▶ _WHAT YOU WILL DO_
Restate the whole of the data verbatim, omitting nothing.

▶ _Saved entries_
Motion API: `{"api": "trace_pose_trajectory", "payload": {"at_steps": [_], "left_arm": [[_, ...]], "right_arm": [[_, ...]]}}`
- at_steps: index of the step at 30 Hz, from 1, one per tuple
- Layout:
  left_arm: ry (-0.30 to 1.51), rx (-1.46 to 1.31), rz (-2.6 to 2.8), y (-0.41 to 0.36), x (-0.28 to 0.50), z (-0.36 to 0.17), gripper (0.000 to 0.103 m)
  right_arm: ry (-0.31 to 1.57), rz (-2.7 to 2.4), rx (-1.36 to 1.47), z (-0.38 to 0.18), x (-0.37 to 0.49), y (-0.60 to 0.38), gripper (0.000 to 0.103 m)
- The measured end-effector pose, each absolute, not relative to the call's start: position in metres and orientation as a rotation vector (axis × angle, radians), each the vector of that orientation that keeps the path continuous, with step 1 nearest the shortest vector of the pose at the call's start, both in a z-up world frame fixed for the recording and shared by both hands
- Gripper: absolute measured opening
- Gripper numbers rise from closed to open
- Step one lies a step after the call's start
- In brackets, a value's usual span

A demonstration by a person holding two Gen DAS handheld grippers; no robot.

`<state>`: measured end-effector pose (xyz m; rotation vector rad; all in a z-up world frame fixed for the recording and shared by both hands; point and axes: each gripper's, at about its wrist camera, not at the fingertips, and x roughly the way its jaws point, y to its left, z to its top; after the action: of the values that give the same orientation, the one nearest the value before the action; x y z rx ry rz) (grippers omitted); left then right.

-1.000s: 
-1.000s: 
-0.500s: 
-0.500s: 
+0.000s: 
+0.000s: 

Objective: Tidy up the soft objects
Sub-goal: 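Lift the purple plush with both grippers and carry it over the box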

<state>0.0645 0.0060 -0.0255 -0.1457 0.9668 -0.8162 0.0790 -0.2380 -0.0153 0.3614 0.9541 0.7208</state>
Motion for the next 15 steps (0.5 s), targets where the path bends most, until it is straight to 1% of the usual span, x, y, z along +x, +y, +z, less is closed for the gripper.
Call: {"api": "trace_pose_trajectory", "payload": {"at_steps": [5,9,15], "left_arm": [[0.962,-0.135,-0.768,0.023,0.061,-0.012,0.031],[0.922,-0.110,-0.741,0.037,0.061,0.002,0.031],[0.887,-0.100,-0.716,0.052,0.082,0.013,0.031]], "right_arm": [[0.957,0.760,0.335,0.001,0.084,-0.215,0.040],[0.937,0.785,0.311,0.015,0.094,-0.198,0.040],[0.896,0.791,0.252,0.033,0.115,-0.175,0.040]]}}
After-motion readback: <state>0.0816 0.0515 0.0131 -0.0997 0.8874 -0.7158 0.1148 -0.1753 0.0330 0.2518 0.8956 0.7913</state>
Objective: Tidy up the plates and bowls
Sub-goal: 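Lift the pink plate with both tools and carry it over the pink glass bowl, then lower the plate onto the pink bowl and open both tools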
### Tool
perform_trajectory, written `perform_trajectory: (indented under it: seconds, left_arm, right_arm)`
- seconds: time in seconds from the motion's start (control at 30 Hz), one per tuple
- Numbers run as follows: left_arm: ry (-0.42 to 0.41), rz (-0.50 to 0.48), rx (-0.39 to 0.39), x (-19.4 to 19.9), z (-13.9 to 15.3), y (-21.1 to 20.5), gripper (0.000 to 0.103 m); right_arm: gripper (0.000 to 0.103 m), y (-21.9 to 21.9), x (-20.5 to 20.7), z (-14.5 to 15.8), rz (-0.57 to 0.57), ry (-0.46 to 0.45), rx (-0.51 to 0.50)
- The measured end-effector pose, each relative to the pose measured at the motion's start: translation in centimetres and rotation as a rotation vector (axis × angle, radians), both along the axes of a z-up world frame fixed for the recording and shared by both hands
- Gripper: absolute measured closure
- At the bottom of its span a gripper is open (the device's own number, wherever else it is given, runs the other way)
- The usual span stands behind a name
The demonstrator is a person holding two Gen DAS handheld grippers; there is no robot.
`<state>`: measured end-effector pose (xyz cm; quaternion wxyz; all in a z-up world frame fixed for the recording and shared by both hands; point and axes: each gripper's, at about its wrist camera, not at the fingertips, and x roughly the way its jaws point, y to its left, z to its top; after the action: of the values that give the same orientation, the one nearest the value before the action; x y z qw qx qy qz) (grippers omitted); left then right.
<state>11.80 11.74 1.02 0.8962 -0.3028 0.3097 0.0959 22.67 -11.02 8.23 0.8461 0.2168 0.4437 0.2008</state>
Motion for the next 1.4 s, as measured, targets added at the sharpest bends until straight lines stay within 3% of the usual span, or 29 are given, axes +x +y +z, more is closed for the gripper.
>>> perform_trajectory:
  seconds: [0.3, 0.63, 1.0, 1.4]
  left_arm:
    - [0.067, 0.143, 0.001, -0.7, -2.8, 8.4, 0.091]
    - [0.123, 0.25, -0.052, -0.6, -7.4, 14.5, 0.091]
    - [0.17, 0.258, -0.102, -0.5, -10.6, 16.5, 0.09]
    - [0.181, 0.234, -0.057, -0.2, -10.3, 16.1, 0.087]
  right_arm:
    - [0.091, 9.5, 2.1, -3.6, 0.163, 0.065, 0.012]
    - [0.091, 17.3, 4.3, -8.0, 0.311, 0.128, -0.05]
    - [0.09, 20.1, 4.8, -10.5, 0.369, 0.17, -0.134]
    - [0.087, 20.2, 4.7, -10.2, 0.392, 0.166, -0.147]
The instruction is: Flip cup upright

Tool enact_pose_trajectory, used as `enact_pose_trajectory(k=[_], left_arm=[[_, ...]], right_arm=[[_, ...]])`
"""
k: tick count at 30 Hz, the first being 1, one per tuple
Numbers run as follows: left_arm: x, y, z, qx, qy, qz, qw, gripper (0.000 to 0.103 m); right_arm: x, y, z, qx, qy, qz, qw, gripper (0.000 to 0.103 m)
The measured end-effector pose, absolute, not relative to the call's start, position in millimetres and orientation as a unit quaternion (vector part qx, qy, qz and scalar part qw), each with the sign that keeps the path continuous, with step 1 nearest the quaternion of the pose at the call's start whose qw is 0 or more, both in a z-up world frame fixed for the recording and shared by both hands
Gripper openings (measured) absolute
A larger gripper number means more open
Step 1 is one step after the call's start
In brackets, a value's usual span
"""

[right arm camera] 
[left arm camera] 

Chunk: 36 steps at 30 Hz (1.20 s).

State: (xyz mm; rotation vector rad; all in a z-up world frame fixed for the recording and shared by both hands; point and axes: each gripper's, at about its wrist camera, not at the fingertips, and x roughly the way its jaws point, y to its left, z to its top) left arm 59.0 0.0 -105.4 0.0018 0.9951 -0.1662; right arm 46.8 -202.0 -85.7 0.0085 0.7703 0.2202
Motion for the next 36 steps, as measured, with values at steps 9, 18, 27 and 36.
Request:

▶ _WORKED SOLUTION_
Motion API: `{"api": "trace_pose_trajectory", "payload": {"at_steps": [_], "left_arm": [[_, ...]], "right_arm": [[_, ...]]}}`
- at_steps: index of the step at 30 Hz, from 1, one per tuple
- Layout:
  left_arm: ry (-0.30 to 1.51), rx (-1.46 to 1.31), rz (-2.6 to 2.8), y (-0.41 to 0.36), x (-0.28 to 0.50), z (-0.36 to 0.17), gripper (0.000 to 0.103 m)
  right_arm: ry (-0.31 to 1.57), rz (-2.7 to 2.4), rx (-1.36 to 1.47), z (-0.38 to 0.18), x (-0.37 to 0.49), y (-0.60 to 0.38), gripper (0.000 to 0.103 m)
- The measured end-effector pose, each absolute, not relative to the call's start: position in metres and orientation as a rotation vector (axis × angle, radians), each the vector of that orientation that keeps the path continuous, with step 1 nearest the shortest vector of the pose at the call's start, both in a z-up world frame fixed for the recording and shared by both hands
- Gripper: absolute measured opening
- Gripper numbers rise from closed to open
- Step one lies a step after the call's start
- In brackets, a value's usual span

A demonstration by a person holding two Gen DAS handheld grippers; no robot.

`<state>`: measured end-effector pose (xyz m; rotation vector rad; all in a z-up world frame fixed for the recording and shared by both hands; point and axes: each gripper's, at about its wrist camera, not at the fingertips, and x roughly the way its jaws point, y to its left, z to its top; after the action: of the values that give the same orientation, the one nearest the value before the action; x y z rx ry rz) (grippers omitted); left then right.

-1.000s: 
-1.000s: 
-0.500s: 
-0.500s: 
+0.000s: 
+0.000s: 

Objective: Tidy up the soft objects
Sub-goal: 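Lift the purple plush with both grippers and carry it over the box
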
<state>0.0645 0.0060 -0.0255 -0.1457 0.9668 -0.8162 0.0790 -0.2380 -0.0153 0.3614 0.9541 0.7208</state>
Motion for the next 15 steps (0.5 s), targets where the path bends most, until it is straight to 1% of the usual span, x, y, z along +x, +y, +z, less is closed for the gripper.
Call: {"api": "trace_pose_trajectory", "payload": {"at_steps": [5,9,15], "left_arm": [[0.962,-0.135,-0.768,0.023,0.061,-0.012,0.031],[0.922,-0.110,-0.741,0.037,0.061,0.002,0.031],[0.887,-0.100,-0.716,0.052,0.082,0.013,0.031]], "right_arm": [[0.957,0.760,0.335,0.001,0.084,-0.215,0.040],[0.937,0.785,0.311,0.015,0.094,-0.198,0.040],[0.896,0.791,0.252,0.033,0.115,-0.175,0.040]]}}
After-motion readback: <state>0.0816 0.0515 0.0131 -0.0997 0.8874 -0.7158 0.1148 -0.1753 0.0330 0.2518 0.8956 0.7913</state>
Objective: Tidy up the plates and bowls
Sub-goal: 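Lift the pink plate with both tools and carry it over the pink glass bowl, then lower the plate onto the pink bowl and open both tools
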### Tool
perform_trajectory, written `perform_trajectory: (indented under it: seconds, left_arm, right_arm)`
- seconds: time in seconds from the motion's start (control at 30 Hz), one per tuple
- Numbers run as follows: left_arm: ry (-0.42 to 0.41), rz (-0.50 to 0.48), rx (-0.39 to 0.39), x (-19.4 to 19.9), z (-13.9 to 15.3), y (-21.1 to 20.5), gripper (0.000 to 0.103 m); right_arm: gripper (0.000 to 0.103 m), y (-21.9 to 21.9), x (-20.5 to 20.7), z (-14.5 to 15.8), rz (-0.57 to 0.57), ry (-0.46 to 0.45), rx (-0.51 to 0.50)
- The measured end-effector pose, each relative to the pose measured at the motion's start: translation in centimetres and rotation as a rotation vector (axis × angle, radians), both along the axes of a z-up world frame fixed for the recording and shared by both hands
- Gripper: absolute measured closure
- At the bottom of its span a gripper is open (the device's own number, wherever else it is given, runs the other way)
- The usual span stands behind a name
The demonstrator is a person holding two Gen DAS handheld grippers; there is no robot.
`<state>`: measured end-effector pose (xyz cm; quaternion wxyz; all in a z-up world frame fixed for the recording and shared by both hands; point and axes: each gripper's, at about its wrist camera, not at the fingertips, and x roughly the way its jaws point, y to its left, z to its top; after the action: of the values that give the same orientation, the one nearest the value before the action; x y z qw qx qy qz) (grippers omitted); left then right.
<state>11.80 11.74 1.02 0.8962 -0.3028 0.3097 0.0959 22.67 -11.02 8.23 0.8461 0.2168 0.4437 0.2008</state>
Motion for the next 1.4 s, as measured, targets added at the sharpest bends until straight lines stay within 3% of the usual span, or 29 are given, axes +x +y +z, more is closed for the gripper.
>>> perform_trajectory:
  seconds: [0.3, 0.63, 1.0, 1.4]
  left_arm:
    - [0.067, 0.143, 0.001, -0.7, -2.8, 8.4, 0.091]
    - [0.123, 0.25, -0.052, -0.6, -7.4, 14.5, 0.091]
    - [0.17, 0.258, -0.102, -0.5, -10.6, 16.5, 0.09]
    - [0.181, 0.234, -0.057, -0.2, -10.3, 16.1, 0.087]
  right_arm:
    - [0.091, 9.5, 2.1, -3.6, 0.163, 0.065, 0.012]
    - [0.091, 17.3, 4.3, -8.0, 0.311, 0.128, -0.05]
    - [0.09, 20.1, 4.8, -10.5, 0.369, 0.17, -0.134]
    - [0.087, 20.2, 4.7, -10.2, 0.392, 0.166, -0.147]
The instruction is: Flip cup upright

Tool enact_pose_trajectory, used as `enact_pose_trajectory(k=[_], left_arm=[[_, ...]], right_arm=[[_, ...]])`
"""
k: tick count at 30 Hz, the first being 1, one per tuple
Numbers run as follows: left_arm: x, y, z, qx, qy, qz, qw, gripper (0.000 to 0.103 m); right_arm: x, y, z, qx, qy, qz, qw, gripper (0.000 to 0.103 m)
The measured end-effector pose, absolute, not relative to the call's start, position in millimetres and orientation as a unit quaternion (vector part qx, qy, qz and scalar part qw), each with the sign that keeps the path continuous, with step 1 nearest the quaternion of the pose at the call's start whose qw is 0 or more, both in a z-up world frame fixed for the recording and shared by both hands
Gripper openings (measured) absolute
A larger gripper number means more open
Step 1 is one step after the call's start
In brackets, a value's usual span
"""

[right arm camera] 
[left arm camera] 

Chunk: 36 steps at 30 Hz (1.20 s).

State: (xyz mm; rotation vector rad; all in a z-up world frame fixed for the recording and shared by both hands; point and axes: each gripper's, at about its wrist camera, not at the fingertips, and x roughly the way its jaws point, y to its left, z to its top) left arm 59.0 0.0 -105.4 0.0018 0.9951 -0.1662; right arm 46.8 -202.0 -85.7 0.0085 0.7703 0.2202
Motion for the next 36 steps, as measured, with values at steps 9, 18, 27 and 36.
Request:

Work on the exercise is now finished.